◆ **Exercise**
Starting at the line with "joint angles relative" and going on through the line with "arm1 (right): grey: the", reproduce each line in the records below exactly and nothing more.

◆ **The input**
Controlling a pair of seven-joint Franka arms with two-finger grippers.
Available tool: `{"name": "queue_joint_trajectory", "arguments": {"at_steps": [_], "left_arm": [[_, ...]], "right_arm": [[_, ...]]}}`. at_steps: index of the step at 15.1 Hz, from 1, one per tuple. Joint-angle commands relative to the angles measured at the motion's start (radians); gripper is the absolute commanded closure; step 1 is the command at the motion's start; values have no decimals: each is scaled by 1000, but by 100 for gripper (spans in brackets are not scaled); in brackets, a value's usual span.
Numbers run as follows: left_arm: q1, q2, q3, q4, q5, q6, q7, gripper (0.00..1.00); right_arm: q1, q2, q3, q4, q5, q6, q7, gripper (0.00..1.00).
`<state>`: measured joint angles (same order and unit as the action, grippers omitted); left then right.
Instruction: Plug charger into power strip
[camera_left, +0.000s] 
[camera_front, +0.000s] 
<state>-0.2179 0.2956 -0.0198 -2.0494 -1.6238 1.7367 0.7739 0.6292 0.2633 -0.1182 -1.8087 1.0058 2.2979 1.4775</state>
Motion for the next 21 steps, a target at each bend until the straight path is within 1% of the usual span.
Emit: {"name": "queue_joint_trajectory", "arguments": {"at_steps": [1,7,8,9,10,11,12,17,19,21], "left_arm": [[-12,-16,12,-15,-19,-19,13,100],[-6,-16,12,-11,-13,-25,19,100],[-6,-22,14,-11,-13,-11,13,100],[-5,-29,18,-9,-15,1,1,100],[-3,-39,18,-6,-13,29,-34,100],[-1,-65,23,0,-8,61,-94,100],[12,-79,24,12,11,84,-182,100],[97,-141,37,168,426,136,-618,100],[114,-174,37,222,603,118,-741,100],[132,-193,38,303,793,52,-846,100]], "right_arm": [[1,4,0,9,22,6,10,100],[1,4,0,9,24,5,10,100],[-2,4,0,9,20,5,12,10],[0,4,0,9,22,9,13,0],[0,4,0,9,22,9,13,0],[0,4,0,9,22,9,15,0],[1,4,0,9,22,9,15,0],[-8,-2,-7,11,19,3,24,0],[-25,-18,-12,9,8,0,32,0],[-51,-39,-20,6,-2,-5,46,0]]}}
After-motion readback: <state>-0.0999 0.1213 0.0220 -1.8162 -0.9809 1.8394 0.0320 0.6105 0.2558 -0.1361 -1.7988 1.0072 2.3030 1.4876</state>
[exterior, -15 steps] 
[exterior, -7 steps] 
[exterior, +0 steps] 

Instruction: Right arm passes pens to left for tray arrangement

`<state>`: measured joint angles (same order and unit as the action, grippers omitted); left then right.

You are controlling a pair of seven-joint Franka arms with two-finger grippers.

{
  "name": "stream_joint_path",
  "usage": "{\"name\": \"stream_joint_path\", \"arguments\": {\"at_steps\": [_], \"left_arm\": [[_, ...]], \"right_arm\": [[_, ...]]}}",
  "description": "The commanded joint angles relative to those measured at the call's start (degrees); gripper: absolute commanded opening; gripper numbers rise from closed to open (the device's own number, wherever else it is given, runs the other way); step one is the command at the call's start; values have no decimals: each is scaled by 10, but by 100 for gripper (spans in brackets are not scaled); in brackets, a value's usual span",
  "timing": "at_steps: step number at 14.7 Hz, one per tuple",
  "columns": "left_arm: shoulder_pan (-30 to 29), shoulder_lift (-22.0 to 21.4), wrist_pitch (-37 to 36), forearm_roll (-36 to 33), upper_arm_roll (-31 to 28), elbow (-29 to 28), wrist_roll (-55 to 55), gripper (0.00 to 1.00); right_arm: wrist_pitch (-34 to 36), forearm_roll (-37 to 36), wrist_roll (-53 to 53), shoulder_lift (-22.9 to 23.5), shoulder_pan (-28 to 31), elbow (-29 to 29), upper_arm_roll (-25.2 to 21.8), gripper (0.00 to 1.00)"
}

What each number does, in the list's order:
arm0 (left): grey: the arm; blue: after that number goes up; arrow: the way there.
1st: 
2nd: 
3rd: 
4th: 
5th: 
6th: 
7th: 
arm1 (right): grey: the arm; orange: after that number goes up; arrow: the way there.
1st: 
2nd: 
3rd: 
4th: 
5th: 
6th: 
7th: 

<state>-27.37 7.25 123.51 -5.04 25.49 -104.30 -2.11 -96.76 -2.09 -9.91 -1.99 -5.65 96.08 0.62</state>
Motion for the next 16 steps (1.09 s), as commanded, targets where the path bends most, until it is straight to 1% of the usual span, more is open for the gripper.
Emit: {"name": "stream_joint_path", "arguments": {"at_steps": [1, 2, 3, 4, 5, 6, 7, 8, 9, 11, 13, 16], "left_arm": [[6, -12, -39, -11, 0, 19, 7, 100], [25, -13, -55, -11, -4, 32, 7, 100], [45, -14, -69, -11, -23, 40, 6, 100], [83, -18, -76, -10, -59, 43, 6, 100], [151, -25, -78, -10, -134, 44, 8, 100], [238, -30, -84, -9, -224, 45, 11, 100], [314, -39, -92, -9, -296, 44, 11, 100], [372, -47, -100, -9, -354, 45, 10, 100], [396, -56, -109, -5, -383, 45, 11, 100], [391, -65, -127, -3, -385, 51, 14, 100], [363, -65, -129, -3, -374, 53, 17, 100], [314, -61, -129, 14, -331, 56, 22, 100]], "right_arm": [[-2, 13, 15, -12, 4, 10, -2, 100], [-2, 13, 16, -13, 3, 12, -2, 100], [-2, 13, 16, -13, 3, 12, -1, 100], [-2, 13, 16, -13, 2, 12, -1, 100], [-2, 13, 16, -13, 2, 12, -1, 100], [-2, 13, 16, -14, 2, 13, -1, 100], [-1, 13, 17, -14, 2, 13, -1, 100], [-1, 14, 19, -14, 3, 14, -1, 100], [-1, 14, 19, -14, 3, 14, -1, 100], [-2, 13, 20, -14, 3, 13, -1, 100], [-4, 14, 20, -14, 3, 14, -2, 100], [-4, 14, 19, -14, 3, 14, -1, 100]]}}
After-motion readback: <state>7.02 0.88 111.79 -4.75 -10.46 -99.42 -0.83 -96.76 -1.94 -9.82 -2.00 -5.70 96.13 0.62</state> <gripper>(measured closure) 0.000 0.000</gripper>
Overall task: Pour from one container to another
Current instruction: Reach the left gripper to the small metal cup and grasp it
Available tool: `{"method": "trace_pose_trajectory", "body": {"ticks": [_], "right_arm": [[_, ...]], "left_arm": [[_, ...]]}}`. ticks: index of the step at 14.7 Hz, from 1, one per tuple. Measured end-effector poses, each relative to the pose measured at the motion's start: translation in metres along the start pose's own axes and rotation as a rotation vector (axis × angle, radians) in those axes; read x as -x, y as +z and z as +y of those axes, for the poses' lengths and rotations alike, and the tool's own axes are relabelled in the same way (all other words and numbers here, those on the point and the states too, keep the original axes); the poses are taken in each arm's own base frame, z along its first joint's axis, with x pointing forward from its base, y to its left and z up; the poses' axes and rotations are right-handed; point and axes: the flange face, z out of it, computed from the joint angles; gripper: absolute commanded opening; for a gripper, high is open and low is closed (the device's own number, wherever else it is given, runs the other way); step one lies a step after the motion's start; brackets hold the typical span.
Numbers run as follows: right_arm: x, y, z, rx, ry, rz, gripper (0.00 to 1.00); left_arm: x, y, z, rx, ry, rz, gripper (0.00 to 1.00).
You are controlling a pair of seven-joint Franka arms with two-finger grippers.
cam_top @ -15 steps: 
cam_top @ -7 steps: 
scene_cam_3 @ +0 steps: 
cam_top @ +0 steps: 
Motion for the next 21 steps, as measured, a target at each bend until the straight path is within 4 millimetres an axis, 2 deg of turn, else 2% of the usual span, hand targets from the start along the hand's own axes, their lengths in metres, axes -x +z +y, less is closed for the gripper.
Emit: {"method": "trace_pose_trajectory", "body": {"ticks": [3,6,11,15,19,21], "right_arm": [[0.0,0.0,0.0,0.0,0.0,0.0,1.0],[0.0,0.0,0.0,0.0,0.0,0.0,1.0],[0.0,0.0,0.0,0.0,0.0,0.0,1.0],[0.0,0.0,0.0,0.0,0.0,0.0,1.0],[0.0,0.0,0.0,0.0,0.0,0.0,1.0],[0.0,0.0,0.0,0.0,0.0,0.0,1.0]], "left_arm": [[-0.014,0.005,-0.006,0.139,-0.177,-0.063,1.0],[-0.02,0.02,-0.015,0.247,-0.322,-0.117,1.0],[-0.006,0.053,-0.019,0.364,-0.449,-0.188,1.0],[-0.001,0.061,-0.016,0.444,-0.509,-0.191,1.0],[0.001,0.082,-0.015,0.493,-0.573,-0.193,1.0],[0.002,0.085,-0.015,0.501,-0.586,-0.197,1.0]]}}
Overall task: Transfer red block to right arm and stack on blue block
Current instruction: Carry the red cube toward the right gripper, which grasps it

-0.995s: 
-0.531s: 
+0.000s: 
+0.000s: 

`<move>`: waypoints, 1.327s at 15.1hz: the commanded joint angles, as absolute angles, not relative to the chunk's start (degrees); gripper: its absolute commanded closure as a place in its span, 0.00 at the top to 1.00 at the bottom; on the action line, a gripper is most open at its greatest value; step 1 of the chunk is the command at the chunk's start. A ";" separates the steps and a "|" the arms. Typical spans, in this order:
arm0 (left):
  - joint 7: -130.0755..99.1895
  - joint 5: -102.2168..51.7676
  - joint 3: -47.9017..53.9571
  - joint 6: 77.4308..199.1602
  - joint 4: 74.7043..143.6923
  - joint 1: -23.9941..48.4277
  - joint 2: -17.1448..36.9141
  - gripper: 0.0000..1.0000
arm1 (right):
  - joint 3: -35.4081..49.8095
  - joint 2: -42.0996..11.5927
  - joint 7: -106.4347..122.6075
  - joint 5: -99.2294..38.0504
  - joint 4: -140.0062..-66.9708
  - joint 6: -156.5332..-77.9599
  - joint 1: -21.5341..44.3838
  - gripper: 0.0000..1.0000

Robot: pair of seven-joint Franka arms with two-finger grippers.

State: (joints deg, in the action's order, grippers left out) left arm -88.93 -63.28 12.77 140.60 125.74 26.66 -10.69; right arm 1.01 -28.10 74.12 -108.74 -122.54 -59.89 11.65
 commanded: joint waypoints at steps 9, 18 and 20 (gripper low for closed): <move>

◆ **Completed task**
  "description": "The commanded joint angles relative to those measured at the call's start (degrees); gripper: absolute commanded opening; gripper numbers rise from closed to open (the device's own number, wherever else it is given, runs the other way); step one is the command at the call's start; values have no decimals: each is scaled by 10, but by 100 for gripper (spans in brackets are not scaled); in brackets, a value's usual span",
  "timing": "at_steps: step number at 14.7 Hz, one per tuple",
  "columns": "left_arm: shoulder_pan (-30 to 29), shoulder_lift (-22.0 to 21.4), wrist_pitch (-37 to 36), forearm_roll (-36 to 33), upper_arm_roll (-31 to 28), elbow (-29 to 28), wrist_roll (-55 to 55), gripper (0.00 to 1.00); right_arm: wrist_pitch (-34 to 36), forearm_roll (-37 to 36), wrist_roll (-53 to 53), shoulder_lift (-22.9 to 23.5), shoulder_pan (-28 to 31), elbow (-29 to 29), upper_arm_roll (-25.2 to 21.8), gripper (0.00 to 1.00)"
}

What each number does, in the list's order:
arm0 (left): grey: the arm; blue: after that number goes up; arrow: the way there.
1st: 
2nd: 
3rd: 
4th: 
5th: 
6th: 
7th: 
arm1 (right): grey: the arm; orange: after that number goes up; arrow: the way there.

With that, the exercise is complete.